=== Listed entries ===
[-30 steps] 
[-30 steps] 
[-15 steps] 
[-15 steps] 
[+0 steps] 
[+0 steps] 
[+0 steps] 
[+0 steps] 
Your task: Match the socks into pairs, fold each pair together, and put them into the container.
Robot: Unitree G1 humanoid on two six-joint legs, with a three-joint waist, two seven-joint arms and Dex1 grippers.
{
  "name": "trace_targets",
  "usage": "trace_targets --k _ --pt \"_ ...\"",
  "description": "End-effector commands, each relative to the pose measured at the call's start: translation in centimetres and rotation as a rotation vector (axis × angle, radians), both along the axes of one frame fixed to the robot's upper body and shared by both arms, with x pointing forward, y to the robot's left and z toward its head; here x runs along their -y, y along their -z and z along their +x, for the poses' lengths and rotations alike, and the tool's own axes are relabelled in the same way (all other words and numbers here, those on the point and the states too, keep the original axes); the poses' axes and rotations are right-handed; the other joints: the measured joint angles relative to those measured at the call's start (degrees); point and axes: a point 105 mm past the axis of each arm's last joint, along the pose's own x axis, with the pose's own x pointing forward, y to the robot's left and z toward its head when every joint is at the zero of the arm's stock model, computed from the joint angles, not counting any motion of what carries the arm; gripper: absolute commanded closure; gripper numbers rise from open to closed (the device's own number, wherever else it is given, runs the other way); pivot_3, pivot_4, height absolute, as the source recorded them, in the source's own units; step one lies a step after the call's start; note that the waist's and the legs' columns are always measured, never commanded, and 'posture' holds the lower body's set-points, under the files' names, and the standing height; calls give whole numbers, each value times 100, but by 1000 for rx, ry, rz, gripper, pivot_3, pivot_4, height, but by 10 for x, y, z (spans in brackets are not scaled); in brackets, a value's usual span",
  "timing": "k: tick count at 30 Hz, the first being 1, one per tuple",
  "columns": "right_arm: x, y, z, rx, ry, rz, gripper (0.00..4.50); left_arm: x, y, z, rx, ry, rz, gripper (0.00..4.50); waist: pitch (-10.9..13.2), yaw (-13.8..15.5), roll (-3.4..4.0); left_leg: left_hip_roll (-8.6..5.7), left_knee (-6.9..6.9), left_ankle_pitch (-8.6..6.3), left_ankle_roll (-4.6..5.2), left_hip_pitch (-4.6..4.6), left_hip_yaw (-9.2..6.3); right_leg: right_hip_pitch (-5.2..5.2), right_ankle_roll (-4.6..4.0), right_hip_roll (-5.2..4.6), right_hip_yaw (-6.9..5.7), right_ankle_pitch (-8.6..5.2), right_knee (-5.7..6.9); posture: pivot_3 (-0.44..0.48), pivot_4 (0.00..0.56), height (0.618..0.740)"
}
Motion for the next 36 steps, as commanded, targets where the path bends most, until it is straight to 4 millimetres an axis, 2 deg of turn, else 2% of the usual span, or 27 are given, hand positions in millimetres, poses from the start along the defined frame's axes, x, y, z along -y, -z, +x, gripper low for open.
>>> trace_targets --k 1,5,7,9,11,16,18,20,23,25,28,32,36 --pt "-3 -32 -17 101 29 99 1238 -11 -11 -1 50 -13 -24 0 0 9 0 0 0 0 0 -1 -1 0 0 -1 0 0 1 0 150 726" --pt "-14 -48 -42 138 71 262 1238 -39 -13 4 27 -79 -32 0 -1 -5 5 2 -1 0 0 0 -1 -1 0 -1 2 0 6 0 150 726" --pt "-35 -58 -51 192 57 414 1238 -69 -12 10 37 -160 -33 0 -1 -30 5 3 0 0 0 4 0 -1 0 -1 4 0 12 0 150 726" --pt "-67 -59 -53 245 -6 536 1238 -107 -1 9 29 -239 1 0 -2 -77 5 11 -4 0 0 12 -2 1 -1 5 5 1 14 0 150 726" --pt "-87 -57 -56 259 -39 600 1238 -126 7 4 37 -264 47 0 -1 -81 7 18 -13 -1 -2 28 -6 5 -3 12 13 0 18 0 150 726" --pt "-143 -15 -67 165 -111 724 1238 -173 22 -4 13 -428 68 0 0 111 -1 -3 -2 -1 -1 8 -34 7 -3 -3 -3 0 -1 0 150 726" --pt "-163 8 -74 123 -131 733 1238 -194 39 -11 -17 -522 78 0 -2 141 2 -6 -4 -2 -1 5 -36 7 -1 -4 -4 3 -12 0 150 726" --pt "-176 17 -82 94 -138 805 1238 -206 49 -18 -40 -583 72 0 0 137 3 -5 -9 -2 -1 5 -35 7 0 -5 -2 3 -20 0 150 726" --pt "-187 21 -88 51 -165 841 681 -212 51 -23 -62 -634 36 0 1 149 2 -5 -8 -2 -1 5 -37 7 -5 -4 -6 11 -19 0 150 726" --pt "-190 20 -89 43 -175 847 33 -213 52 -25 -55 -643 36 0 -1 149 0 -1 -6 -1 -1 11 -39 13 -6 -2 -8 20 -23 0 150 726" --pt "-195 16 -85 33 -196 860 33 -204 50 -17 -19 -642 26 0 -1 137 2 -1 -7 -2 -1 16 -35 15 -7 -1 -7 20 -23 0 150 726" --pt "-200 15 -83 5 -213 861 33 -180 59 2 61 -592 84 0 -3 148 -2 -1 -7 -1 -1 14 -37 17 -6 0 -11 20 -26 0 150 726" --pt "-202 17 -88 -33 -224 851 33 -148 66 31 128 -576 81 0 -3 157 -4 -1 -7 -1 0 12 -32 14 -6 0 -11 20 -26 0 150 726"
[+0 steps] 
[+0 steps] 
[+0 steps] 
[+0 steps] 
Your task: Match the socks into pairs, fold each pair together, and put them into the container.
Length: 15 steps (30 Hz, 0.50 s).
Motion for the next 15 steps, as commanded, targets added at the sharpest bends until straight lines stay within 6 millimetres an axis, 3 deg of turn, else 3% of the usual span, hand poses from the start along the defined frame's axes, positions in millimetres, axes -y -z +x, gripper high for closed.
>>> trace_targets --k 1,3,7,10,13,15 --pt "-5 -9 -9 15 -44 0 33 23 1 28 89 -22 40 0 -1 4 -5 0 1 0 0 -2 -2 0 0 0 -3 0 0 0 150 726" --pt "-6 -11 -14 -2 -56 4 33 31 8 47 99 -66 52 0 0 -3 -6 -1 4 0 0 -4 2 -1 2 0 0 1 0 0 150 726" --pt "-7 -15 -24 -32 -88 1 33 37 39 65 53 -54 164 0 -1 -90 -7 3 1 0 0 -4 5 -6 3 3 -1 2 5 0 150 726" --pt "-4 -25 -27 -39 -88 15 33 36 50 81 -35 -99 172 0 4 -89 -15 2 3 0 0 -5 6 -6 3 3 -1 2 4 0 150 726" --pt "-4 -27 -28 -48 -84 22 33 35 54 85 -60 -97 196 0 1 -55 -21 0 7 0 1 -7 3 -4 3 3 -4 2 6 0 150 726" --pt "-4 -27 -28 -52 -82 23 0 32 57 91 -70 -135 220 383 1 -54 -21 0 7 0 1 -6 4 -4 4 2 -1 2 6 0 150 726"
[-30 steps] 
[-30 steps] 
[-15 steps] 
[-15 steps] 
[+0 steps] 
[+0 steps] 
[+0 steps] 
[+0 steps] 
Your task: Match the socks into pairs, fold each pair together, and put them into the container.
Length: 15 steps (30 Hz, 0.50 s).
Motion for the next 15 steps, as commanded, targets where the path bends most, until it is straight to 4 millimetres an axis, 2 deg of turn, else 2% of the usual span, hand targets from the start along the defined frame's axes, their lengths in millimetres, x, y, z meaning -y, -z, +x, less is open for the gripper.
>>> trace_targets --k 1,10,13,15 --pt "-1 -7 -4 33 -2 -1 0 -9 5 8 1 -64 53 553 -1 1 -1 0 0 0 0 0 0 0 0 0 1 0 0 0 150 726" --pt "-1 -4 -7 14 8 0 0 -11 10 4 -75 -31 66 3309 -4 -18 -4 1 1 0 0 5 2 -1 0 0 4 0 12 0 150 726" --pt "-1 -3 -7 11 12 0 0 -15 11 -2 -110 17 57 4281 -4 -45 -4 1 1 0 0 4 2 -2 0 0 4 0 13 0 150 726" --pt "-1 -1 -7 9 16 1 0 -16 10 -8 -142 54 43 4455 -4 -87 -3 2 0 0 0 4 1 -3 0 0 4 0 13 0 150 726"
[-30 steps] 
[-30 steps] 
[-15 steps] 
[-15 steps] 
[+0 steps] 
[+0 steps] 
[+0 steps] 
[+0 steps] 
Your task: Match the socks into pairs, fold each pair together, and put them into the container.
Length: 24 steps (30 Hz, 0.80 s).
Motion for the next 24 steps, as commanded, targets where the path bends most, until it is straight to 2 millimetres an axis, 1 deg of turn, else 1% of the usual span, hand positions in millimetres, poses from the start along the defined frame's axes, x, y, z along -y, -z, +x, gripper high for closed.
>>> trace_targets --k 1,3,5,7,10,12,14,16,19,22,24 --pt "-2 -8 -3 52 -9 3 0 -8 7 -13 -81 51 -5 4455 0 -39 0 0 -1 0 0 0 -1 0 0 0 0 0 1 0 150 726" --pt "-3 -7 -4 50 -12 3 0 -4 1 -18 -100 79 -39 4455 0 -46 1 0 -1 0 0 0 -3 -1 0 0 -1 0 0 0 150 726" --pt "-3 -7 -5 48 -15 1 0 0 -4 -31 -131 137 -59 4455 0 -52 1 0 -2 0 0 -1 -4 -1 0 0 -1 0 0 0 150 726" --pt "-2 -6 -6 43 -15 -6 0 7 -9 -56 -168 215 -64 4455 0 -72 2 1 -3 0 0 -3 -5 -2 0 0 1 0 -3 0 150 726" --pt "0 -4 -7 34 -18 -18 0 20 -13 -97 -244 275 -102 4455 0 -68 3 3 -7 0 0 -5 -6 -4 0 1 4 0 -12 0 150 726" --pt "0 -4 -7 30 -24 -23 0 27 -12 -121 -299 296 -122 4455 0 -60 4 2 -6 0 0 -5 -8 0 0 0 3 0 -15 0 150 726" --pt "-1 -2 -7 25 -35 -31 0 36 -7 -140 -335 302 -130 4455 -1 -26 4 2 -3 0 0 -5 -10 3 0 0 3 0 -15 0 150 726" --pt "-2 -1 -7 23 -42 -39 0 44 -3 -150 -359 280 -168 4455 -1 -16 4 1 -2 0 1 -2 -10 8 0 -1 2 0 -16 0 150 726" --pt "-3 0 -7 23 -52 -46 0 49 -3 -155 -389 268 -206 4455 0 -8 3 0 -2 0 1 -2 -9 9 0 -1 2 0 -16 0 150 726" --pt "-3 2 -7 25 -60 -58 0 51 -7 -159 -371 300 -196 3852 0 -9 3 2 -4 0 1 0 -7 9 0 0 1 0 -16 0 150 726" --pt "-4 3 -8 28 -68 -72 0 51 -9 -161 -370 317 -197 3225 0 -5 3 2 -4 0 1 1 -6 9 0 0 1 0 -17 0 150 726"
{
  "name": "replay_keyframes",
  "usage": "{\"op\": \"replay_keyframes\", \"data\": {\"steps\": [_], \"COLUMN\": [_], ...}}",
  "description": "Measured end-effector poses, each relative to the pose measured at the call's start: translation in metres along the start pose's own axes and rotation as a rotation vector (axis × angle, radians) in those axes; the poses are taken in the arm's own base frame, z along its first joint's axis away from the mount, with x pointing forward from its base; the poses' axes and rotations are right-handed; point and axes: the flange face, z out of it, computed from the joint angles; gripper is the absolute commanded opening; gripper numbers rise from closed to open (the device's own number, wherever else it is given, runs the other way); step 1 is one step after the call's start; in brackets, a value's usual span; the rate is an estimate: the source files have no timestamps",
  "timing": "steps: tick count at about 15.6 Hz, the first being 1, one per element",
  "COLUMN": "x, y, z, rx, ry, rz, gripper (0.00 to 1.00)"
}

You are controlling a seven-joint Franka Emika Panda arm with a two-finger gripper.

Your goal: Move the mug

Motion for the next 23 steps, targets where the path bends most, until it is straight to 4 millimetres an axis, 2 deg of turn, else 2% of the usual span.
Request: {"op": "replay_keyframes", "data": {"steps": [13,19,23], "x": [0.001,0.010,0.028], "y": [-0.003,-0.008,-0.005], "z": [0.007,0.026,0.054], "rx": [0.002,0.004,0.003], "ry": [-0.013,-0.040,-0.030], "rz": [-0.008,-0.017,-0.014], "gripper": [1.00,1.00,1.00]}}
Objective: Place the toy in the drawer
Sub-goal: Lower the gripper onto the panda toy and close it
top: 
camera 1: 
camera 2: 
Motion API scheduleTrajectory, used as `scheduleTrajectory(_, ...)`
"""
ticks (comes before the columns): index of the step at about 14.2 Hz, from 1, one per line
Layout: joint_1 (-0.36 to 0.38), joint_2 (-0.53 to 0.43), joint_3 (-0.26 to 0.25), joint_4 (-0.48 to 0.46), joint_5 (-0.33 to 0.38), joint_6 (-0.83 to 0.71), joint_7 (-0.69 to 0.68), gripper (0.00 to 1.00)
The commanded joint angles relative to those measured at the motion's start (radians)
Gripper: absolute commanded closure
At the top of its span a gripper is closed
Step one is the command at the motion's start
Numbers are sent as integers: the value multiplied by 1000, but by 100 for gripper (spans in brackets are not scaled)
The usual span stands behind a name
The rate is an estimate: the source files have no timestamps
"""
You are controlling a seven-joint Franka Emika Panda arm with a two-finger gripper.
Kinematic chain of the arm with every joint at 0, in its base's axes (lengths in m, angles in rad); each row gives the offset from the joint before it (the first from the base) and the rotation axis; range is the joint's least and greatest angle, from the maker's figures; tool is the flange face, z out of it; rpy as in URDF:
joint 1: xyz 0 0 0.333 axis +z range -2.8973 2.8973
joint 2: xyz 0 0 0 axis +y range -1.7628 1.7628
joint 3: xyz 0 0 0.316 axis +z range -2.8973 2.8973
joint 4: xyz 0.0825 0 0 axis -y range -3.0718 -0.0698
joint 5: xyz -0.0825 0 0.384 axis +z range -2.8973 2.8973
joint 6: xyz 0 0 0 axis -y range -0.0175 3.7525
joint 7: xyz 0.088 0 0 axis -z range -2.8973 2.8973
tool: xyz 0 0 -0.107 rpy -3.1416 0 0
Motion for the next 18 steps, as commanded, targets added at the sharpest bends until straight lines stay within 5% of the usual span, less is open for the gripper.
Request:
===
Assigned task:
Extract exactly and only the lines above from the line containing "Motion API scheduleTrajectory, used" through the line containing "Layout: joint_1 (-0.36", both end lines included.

Response for this exercise:
Motion API scheduleTrajectory, used as `scheduleTrajectory(_, ...)`
"""
ticks (comes before the columns): index of the step at about 14.2 Hz, from 1, one per line
Layout: joint_1 (-0.36 to 0.38), joint_2 (-0.53 to 0.43), joint_3 (-0.26 to 0.25), joint_4 (-0.48 to 0.46), joint_5 (-0.33 to 0.38), joint_6 (-0.83 to 0.71), joint_7 (-0.69 to 0.68), gripper (0.00 to 1.00)

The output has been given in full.